I stopped myself from reaching up to touch the raven feather I’d tied into my hair before leaving my cell. The thing had become almost a talisman to me. In the darkness a war horn sounded, like the Morrigan herself blowing her bronze carnyx, and I felt the cold finger of fate trace up my spine. As the shrill, shimmering notes died to silence, we stood, shoulder to shoulder, facing the ranks of gladiatrixes we would soon join.

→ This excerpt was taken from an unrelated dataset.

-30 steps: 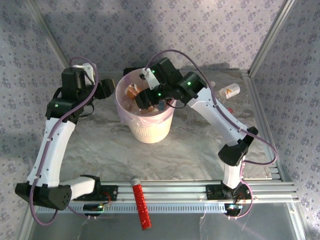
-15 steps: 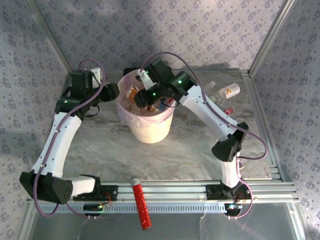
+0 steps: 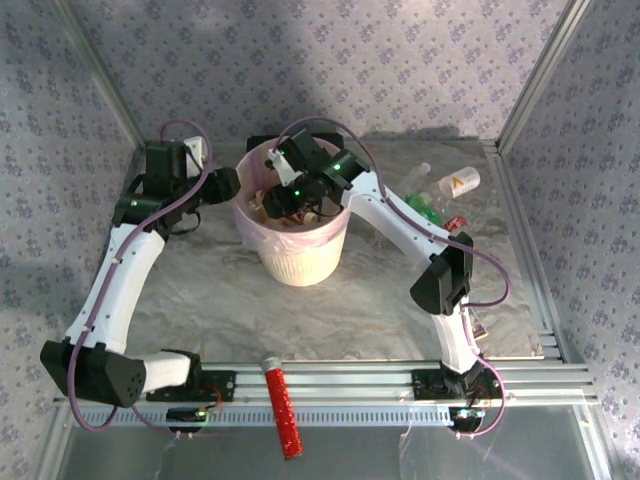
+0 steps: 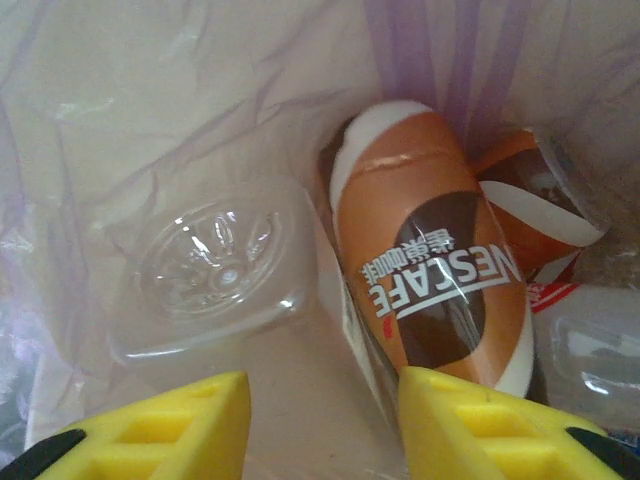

Beneath the training-ground portico, I could see a group of men sitting in carved wooden chairs, speaking in low tones, aristocratic heads bent together. Dignitaries and lanistas from other ludi invited for the occasion, they would be entertained with a lavish feast in the ludus guest residences afterward. I recognized one of the men who stood there, the one with the silver hair and hawkish features that they had called the Collector. He’d tried to purchase Elka and me at the auction, and had stormed off after being outbid by the Lanista. He looked even more unhappy now than he did then, and he seemed to be actively trying to avoid another man in the gathering.
I’d seen enough of his stone likenesses scattered around Rome to guess his identity from his torchlit profile, but even if I hadn’t, I would have known him instantly. Here was a man who wore power like a cloak, effortlessly, comfortably. The thrill I felt at having been chosen to swear the oath conflicted with the raw dread of knowing just who, exactly, I was swearing my oath to. Gaius Julius Caesar, proconsul of Rome, the great dictator himself, had come to the ludus to attend the oath swearing of his newest crop of thorny wildflowers.